Exercise objective =
Go over the data and copy out each line with "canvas" in it.

--------------------------------

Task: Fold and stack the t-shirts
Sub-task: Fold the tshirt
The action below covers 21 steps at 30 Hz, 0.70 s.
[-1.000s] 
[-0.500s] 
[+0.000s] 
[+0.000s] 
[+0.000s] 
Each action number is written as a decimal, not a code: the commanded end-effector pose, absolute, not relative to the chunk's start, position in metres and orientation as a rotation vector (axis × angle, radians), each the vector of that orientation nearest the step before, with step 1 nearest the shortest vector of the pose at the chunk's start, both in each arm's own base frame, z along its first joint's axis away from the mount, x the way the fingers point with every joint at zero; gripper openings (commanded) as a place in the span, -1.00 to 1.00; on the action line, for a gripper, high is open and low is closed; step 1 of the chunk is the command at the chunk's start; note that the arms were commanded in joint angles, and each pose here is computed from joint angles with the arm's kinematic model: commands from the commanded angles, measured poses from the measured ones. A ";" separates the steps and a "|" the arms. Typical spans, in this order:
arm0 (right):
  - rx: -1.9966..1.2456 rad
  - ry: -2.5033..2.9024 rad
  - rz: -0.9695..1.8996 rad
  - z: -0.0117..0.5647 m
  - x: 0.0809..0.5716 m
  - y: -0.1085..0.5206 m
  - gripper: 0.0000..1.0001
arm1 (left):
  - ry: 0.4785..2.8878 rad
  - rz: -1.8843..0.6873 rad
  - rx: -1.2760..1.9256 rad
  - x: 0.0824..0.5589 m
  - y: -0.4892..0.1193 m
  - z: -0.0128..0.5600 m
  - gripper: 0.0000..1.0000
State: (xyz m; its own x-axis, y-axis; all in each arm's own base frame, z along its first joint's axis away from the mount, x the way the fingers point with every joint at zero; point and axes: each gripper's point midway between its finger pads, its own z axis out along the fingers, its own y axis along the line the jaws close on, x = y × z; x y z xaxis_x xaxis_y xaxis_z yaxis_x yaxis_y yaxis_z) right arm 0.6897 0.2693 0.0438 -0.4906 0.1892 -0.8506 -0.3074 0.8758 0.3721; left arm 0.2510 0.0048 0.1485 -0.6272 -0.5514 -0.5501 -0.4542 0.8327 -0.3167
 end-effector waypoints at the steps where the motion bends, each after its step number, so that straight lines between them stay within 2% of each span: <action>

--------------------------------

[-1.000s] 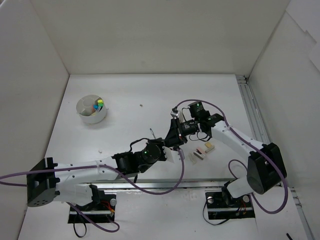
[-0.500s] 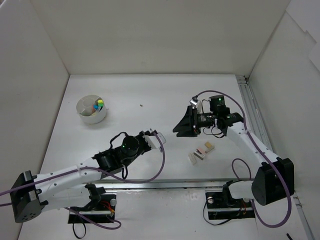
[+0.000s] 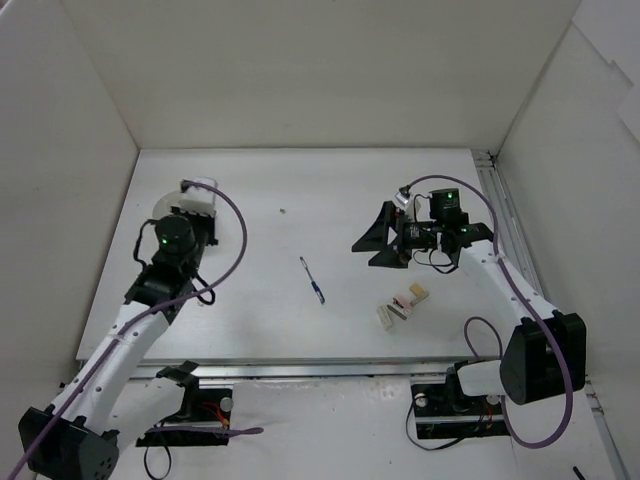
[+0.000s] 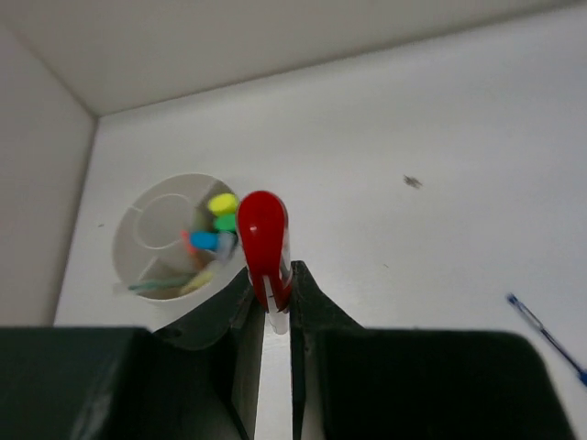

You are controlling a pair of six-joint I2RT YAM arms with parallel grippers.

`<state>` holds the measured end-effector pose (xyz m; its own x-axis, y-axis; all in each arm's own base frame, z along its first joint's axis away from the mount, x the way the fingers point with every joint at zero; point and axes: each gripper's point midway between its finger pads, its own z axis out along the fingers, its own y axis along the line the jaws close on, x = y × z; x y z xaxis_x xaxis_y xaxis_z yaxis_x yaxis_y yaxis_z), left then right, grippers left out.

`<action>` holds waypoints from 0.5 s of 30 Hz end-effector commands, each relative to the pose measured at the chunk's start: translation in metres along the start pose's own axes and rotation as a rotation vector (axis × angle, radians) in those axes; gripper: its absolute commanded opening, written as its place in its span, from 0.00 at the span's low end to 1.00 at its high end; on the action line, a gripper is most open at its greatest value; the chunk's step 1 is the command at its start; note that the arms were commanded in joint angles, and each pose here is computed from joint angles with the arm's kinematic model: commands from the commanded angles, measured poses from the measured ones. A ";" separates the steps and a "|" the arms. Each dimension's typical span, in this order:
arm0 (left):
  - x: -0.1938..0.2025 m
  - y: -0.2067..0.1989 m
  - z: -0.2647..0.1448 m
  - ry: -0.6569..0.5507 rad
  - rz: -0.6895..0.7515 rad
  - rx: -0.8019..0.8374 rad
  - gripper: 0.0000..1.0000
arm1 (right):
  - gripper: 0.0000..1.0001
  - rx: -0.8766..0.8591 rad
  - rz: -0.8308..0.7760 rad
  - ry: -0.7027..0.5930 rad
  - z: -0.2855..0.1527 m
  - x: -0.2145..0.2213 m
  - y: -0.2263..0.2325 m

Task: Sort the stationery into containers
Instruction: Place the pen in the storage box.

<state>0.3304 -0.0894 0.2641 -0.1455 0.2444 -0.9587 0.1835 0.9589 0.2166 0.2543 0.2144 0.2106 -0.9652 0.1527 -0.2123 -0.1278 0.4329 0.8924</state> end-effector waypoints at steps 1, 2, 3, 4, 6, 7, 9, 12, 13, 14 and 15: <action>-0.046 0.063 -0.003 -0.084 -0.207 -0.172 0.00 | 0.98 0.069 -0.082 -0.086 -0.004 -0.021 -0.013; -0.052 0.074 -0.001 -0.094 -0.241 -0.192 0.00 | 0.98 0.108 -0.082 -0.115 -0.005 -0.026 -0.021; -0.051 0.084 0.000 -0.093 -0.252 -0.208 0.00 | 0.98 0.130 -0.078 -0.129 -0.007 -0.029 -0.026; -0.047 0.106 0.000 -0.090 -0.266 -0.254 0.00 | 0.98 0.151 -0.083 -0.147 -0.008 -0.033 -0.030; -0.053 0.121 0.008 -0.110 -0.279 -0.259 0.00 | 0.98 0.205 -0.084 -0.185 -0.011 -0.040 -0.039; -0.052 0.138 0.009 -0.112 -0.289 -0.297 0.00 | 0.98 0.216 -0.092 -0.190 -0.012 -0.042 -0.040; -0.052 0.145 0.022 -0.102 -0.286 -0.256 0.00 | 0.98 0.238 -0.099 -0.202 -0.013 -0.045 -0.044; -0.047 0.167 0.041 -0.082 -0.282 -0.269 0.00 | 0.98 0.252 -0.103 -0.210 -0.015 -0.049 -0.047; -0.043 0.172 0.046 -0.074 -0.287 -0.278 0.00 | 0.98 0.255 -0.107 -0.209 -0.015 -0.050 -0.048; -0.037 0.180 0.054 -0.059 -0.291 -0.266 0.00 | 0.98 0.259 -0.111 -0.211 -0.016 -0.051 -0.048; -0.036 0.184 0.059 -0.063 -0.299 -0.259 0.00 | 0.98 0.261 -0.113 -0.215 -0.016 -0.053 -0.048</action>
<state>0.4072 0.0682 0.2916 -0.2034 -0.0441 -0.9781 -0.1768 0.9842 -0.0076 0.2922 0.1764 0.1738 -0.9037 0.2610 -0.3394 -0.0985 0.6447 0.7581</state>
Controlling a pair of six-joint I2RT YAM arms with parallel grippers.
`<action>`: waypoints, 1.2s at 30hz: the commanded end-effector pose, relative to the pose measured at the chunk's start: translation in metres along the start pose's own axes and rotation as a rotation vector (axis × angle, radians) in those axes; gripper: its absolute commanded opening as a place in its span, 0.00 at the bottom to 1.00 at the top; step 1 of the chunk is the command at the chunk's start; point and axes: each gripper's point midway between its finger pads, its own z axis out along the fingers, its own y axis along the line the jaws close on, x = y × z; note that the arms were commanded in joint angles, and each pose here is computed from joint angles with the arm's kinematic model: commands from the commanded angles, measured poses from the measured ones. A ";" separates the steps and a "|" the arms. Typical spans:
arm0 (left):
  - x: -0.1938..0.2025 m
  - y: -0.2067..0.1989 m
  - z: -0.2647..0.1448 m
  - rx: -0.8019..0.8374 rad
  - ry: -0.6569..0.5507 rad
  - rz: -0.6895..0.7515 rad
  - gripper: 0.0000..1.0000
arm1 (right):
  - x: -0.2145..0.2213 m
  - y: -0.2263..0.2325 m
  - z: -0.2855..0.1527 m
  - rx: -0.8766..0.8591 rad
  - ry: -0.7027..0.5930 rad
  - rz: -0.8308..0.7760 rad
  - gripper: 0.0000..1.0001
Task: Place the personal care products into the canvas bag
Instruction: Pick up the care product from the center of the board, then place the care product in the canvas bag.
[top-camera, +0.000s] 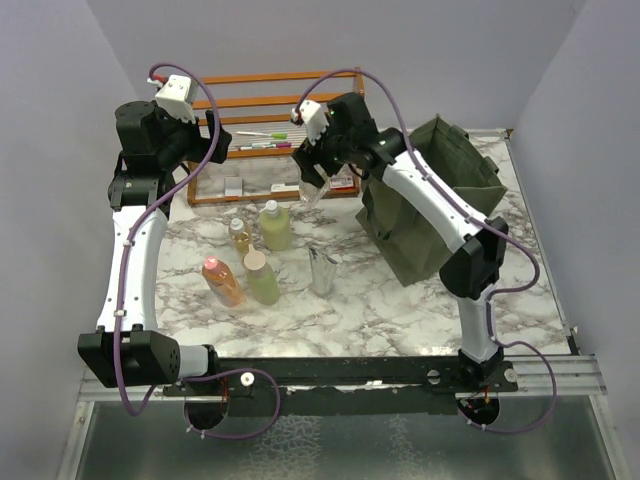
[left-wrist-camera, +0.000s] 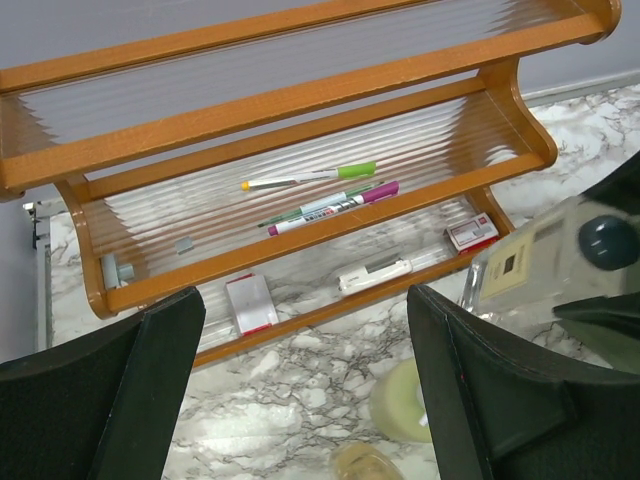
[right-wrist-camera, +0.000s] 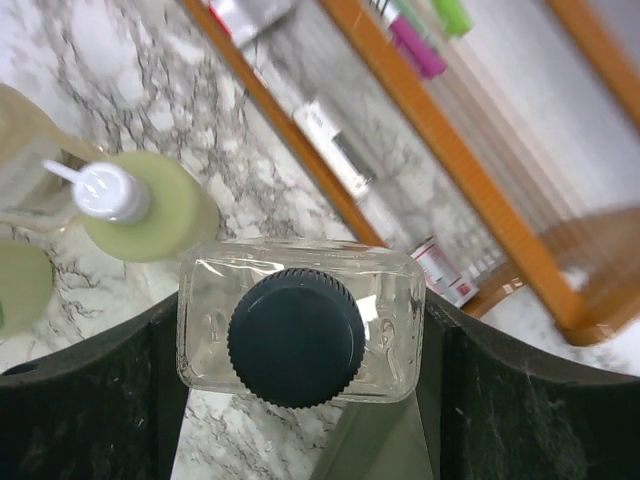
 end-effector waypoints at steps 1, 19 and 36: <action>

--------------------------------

Solved exercise =
Task: Place the personal care products into the canvas bag
Instruction: Pick up the care product from the center of the board, then place the care product in the canvas bag.

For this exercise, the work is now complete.